Excerpted data:
────────

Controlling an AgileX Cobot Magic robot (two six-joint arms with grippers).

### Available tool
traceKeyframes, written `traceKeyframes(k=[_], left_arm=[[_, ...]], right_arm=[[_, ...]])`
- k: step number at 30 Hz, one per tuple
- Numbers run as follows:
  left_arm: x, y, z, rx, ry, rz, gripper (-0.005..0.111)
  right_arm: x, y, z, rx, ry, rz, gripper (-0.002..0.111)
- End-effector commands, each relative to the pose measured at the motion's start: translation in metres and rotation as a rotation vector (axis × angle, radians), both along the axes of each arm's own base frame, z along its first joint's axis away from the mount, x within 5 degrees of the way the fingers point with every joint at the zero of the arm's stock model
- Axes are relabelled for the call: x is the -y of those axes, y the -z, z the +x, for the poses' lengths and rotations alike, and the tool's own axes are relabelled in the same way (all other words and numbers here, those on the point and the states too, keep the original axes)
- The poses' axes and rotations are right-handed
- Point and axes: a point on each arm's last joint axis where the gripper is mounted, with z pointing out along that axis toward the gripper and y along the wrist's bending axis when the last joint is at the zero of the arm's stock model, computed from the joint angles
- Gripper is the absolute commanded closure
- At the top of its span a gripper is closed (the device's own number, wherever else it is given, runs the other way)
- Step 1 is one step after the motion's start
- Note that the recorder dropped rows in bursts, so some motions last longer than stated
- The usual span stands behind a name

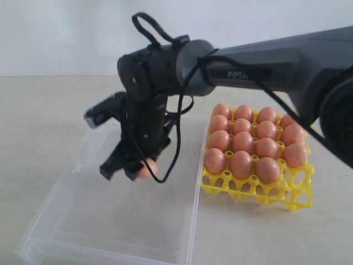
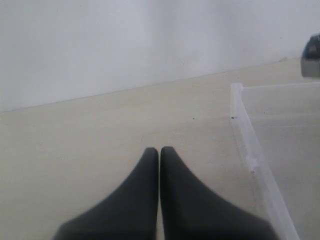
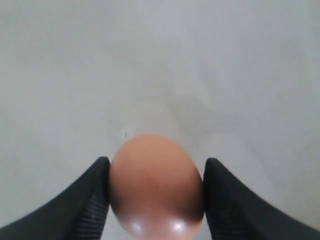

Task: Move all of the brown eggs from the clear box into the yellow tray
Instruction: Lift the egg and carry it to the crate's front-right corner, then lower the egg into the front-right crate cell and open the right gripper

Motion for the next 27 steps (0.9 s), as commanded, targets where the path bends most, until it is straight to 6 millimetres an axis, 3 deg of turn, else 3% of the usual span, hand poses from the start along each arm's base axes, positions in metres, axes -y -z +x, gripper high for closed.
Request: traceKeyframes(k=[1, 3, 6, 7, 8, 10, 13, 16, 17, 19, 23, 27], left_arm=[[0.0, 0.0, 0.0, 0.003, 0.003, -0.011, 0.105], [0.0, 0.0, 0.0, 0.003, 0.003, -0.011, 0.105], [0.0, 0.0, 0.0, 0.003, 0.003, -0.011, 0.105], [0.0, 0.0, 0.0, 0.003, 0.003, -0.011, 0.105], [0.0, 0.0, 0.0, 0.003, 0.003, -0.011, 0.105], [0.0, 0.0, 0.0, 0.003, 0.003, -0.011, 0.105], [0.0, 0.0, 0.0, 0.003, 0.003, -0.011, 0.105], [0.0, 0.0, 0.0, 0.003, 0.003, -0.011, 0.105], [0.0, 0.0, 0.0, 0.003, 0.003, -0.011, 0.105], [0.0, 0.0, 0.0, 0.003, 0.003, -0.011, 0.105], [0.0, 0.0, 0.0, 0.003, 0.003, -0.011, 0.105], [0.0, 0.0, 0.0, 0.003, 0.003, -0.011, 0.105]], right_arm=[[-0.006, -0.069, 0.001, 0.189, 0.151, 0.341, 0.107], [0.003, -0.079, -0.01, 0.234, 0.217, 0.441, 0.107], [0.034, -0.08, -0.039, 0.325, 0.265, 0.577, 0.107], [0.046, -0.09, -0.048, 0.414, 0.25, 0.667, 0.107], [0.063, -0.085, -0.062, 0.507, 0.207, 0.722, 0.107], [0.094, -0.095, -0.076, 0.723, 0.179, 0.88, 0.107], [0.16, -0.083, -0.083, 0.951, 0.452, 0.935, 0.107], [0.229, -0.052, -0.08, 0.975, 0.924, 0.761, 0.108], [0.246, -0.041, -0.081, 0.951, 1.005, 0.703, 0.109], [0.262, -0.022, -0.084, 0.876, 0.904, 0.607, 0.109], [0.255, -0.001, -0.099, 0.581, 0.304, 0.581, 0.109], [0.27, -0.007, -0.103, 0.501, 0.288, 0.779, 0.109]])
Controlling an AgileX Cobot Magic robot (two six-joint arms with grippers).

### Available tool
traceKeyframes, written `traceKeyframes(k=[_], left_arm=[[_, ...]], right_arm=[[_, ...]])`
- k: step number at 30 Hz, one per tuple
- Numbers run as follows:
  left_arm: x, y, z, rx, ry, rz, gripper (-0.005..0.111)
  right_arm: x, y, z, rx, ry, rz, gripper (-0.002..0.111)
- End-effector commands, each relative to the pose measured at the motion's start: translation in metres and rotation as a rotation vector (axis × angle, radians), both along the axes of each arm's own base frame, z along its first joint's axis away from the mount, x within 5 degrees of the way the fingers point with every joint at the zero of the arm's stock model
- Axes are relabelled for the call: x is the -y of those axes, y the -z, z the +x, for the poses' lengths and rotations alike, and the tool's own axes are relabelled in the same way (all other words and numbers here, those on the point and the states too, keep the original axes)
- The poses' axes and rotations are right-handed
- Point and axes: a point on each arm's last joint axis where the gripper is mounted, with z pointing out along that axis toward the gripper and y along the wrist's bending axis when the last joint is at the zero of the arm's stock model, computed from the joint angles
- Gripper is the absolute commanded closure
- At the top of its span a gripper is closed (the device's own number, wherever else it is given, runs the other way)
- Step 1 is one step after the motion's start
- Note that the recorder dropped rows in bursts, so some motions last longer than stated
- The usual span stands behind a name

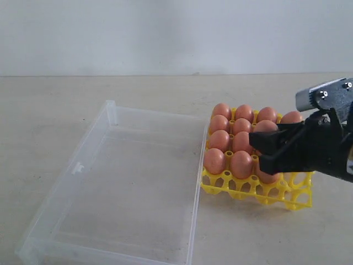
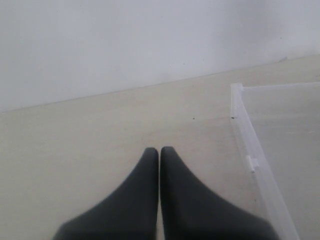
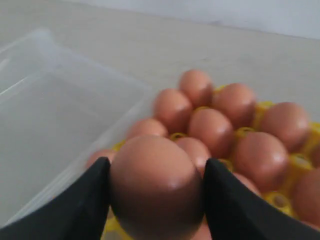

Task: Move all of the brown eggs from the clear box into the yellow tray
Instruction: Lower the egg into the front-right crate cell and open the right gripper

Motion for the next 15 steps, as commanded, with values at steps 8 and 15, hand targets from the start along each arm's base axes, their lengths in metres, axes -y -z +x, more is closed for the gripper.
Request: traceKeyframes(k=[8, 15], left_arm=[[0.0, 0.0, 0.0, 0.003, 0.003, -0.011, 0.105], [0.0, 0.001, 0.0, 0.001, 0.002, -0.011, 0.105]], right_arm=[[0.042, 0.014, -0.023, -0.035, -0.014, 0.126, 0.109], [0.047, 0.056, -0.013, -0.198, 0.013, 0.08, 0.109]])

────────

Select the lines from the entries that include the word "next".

Motion for the next 27 steps (0.9 s), as commanded, targets where the path bends most, until it is straight to 6 millimetres an axis, 3 deg of turn, else 3% of the usual span, hand poses from the start along each arm's base axes, positions in metres, axes -y -z +x, gripper high for closed.
Motion for the next 15 steps, as commanded, with values at steps 8 and 15, hand targets from the start along each arm's base axes, their lengths in metres, axes -y -z +x, more is closed for the gripper.

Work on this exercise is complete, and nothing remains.